Why do agent evaluations need multiple runs per task?
Because agents are doubly non-deterministic: the underlying model varies, and small variations compound across many steps, so the same task can follow different paths and outcomes on different runs. A single pass/fail is noisy. Running each task several times and reporting success rate plus consistency gives a trustworthy picture, and a task that succeeds only 3 of 5 times is itself a finding — the agent is unreliable there.
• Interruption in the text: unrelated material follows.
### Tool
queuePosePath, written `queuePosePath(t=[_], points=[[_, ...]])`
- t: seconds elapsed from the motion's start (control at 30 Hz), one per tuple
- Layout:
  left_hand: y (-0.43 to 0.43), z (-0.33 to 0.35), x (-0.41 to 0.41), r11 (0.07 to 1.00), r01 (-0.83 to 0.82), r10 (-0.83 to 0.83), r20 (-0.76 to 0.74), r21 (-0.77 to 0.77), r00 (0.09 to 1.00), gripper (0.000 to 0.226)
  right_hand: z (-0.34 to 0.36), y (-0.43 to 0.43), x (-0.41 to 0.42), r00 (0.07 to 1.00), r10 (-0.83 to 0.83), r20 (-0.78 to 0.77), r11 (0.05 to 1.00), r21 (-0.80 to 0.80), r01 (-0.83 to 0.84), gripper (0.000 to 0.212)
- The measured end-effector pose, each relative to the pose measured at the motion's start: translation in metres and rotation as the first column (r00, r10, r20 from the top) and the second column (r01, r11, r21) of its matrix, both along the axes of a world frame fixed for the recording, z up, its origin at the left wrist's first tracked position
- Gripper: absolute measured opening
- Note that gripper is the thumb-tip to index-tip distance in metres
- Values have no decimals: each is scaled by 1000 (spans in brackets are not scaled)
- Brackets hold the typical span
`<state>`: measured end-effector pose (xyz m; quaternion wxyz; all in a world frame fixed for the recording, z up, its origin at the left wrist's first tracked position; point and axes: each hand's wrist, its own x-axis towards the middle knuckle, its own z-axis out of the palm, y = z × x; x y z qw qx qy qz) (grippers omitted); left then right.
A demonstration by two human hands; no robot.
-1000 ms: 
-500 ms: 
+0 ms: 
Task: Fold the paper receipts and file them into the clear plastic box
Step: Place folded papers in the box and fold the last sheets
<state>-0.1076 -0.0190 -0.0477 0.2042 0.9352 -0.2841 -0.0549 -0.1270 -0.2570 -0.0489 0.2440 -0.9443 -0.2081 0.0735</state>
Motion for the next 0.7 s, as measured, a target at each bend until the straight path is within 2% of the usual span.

Can I use LLM-as-judge to score agent trajectories?
Yes, for the qualitative parts that rules cannot encode — whether the approach was sensible, the reasoning was grounded in tool results, and the agent recovered from errors. Give the judge a structured rubric with explicit criteria, run it at low temperature, and pin its version for stable scores. Combine it with programmatic checks (tool existence, argument validity, required-tool coverage) so the deterministic errors are caught cheaply and the judge handles the judgment calls.